### Exercise details
The reply should match the listing below character for character, except that no image is carried over.

━━━━━━━━

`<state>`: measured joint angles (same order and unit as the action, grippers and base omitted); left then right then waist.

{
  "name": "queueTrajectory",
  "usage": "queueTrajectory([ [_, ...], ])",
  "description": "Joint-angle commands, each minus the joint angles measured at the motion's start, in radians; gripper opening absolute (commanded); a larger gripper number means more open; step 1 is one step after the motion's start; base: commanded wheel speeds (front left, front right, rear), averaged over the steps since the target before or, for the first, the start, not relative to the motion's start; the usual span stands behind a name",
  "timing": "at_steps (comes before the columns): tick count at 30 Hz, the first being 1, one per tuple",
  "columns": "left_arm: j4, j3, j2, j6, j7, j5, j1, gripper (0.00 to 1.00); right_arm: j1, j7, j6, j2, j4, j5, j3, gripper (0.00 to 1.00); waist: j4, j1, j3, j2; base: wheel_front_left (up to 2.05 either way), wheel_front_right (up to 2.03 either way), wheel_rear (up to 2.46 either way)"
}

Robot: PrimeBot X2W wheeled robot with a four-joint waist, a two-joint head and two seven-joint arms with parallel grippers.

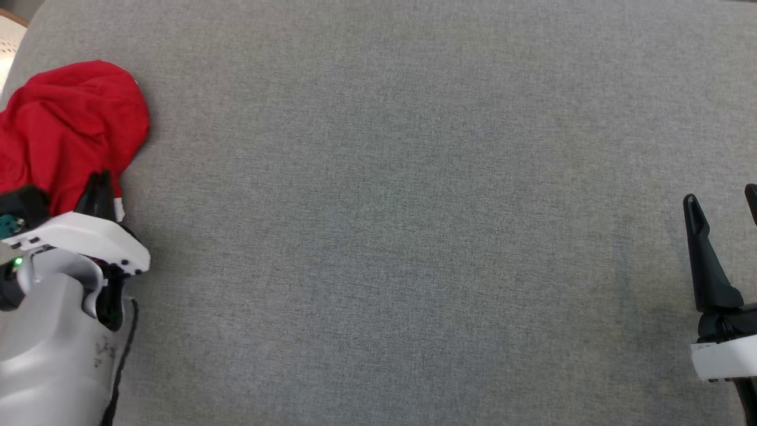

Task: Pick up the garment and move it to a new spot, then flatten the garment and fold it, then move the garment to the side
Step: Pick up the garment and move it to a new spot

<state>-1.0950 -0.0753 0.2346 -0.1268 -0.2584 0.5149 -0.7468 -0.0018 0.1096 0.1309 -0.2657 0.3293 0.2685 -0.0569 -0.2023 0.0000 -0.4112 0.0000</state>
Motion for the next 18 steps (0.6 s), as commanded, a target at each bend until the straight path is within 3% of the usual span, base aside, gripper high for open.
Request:
queueTrajectory([
  [1, 0.029, 0.018, 0.021, -0.003, -0.006, 0.008, -0.012, 0.0, -0.008, -0.009, 0.0, 0.001, -0.009, 0.003, -0.007, 1.0, -0.003, 0.0, 0.012, 0.0, 0.0, 0.0, 0.0],
  [7, 0.236, 0.101, 0.032, 0.004, -0.006, -0.047, 0.079, 0.0, 0.004, -0.023, 0.0, 0.014, -0.024, 0.005, -0.01, 1.0, -0.004, 0.0, 0.069, 0.0, 0.0, 0.0, 0.0],
  [13, 0.538, 0.168, -0.008, 0.024, -0.006, -0.17, 0.248, 0.0, 0.031, -0.036, 0.0, 0.041, -0.055, 0.006, 0.006, 1.0, 0.002, 0.0, 0.176, 0.0, 0.0, 0.0, 0.0],
  [18, 0.755, 0.166, -0.05, 0.033, -0.006, -0.246, 0.41, 0.0, 0.078, -0.038, 0.0, 0.059, -0.077, 0.01, 0.015, 1.0, 0.003, 0.0, 0.273, 0.0, 0.0, 0.0, 0.0],
])
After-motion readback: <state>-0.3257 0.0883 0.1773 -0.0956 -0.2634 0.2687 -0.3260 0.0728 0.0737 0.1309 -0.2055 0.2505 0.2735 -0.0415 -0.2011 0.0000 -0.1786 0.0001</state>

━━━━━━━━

### Exercise output
`<state>`: measured joint angles (same order and unit as the action, grippers and base omitted); left then right then waist.

{
  "name": "queueTrajectory",
  "usage": "queueTrajectory([ [_, ...], ])",
  "description": "Joint-angle commands, each minus the joint angles measured at the motion's start, in radians; gripper opening absolute (commanded); a larger gripper number means more open; step 1 is one step after the motion's start; base: commanded wheel speeds (front left, front right, rear), averaged over the steps since the target before or, for the first, the start, not relative to the motion's start; the usual span stands behind a name",
  "timing": "at_steps (comes before the columns): tick count at 30 Hz, the first being 1, one per tuple",
  "columns": "left_arm: j4, j3, j2, j6, j7, j5, j1, gripper (0.00 to 1.00); right_arm: j1, j7, j6, j2, j4, j5, j3, gripper (0.00 to 1.00); waist: j4, j1, j3, j2; base: wheel_front_left (up to 2.05 either way), wheel_front_right (up to 2.03 either way), wheel_rear (up to 2.46 either way)"
}

Robot: PrimeBot X2W wheeled robot with a four-joint waist, a two-joint head and two seven-joint arms with parallel grippers.


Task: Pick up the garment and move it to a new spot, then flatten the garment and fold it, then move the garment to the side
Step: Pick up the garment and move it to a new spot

<state>-1.0950 -0.0753 0.2346 -0.1268 -0.2584 0.5149 -0.7468 -0.0018 0.1096 0.1309 -0.2657 0.3293 0.2685 -0.0569 -0.2023 0.0000 -0.4112 0.0000</state>
Motion for the next 18 steps (0.6 s), as commanded, a target at each bend until the straight path is within 3% of the usual span, base aside, gripper high for open.
Request:
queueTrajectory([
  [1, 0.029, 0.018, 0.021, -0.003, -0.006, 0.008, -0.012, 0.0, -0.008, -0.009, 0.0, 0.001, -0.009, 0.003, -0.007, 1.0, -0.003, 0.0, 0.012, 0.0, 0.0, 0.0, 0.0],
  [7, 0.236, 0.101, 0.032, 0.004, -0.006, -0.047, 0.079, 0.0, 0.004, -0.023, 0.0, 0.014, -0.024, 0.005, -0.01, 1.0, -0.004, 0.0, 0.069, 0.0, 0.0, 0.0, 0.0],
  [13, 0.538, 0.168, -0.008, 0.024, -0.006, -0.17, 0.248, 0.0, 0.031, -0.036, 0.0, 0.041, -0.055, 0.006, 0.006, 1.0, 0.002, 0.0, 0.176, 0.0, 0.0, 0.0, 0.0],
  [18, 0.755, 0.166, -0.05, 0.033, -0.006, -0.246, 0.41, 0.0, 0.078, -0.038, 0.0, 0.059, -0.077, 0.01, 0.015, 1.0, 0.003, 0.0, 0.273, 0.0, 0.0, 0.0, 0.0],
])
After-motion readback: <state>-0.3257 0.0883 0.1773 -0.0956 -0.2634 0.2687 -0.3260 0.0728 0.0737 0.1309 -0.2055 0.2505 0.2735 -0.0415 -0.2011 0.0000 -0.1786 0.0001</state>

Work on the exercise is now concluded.